Verkaufsstatistiken gibt es nicht. Welchen Anteil die Devotionalien mit dem Konterfei Johannes Pauls II. am Souvenirgeschäft insgesamt ausmachen, lässt sich kaum beziffern. Viele Händler sprechen von der Hälfte des Umsatzes, einige verkaufen sogar immer noch deutlich mehr Andenken an den polnischen Papst; vor allem bei Spaniern sei Johannes Paul II. noch sehr beliebt, heisst es.

Andere Händler machen mittlerweile mit «Benedetto» ihr Hauptgeschäft. Die Erklärungen für die anhaltende Nachfrage nach Wojtyla-Souvenirs sind jedoch stets die gleichen: Das grosse Charisma und die lange Amtszeit des polnischen Papstes.

Mehr deutschsprachige Pilger

Fest steht jedenfalls, dass seit der Wahl Papst Benedikts XVI. zum Papst erheblich mehr deutschsprachige Pilger in den römischen Souvenirläden einkehren. Während im letzten Jahr des Pontifikats von Johannes Paul II. rund 80.000 Pilger deutschsprachige Besucher an den Generalaudienzen und Gottesdiensten mit dem Papst teilnahmen, hat sich ihre Zahl nach Angaben der päpstlichen Präfektur seither ungefähr verdreifacht.

Besonders preiswert und gefragt sind rund um den Petersplatz die Rosenkränze, die schon für knapp zwei Franken überall zu haben sind. Zum gleichen Preis gibt es auch Schneekugeln mit einem Papstporträt vor strahlend blauem Himmel als Kulisse. Der Unterschied liegt hier im Detail. Wer die Wojtyla-Version wählt, findet unter dem Papstnamen einen Zusatz, den die die Ratzinger-Version nicht bietet: Als «Il Grande» wird der tote Papst geehrt.

Fast lebensgross

Für betuchtere Kunden halten die Händler repräsentative Statuen bereit – auch hier besteht ein beachtlicher Grössenunterschied. Johannes Paul II. gibt es annähernd lebensgross, Benedikt XVI. vorerst nur in einer etwa kniehohen Miniaturausgabe. Die Figur des deutschen Papstes sei handgeschnitzt, sein Vorgänger hingegen nur aus Kunststoff, erläutert die Verkäuferin. Das macht sich auch im Preis bemerkbar: Johannes Paul II. kostet 2.700 Franken, Benedikt XVI. ist für 3.000 Franken zu haben.

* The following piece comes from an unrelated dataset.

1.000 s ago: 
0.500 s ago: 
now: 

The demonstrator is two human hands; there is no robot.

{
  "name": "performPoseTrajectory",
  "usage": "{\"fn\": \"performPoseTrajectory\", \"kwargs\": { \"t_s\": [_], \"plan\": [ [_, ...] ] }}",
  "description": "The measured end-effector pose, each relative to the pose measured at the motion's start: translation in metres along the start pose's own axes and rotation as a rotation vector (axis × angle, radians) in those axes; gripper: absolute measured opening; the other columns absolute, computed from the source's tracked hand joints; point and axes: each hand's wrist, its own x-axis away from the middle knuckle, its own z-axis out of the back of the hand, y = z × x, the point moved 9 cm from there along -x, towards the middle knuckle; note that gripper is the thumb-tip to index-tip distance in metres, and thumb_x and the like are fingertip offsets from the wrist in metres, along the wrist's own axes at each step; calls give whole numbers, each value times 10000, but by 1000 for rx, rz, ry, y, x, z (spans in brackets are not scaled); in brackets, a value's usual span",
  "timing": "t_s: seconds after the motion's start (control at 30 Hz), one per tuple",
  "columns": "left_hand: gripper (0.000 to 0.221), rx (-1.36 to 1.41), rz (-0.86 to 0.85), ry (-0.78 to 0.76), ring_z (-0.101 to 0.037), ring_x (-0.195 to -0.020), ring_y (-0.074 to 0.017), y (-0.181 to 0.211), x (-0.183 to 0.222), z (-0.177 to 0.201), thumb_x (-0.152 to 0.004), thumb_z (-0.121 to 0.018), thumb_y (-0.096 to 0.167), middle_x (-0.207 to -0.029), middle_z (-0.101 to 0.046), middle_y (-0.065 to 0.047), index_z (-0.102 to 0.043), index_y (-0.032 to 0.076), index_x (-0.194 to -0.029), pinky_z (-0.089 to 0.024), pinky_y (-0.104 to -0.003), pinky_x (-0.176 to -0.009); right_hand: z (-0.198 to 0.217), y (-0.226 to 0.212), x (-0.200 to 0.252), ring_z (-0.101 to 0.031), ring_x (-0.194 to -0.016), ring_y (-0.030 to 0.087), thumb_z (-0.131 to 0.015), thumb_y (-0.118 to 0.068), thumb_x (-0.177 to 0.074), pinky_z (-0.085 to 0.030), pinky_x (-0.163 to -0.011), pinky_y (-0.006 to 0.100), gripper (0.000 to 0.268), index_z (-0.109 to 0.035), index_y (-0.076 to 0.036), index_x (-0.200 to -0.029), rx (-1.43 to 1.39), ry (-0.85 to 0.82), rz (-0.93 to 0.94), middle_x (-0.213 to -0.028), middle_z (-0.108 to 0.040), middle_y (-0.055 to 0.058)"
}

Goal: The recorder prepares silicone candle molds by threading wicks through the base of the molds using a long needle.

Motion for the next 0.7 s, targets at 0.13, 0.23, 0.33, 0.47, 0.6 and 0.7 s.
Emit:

Dass der deutsche Papst in den Auslagen der römischen Souvenirhändler auch nach fünf Jahren noch im Halbschatten seines Vorgängers steht, hat seinen Grund vielleicht auch darin, dass die Uhren in einer Ewigen Stadt langsamer gehen als andernorts: «Der deutsche Papst ist schliesslich noch neu», sagt eine römische Andenkenhändlerin.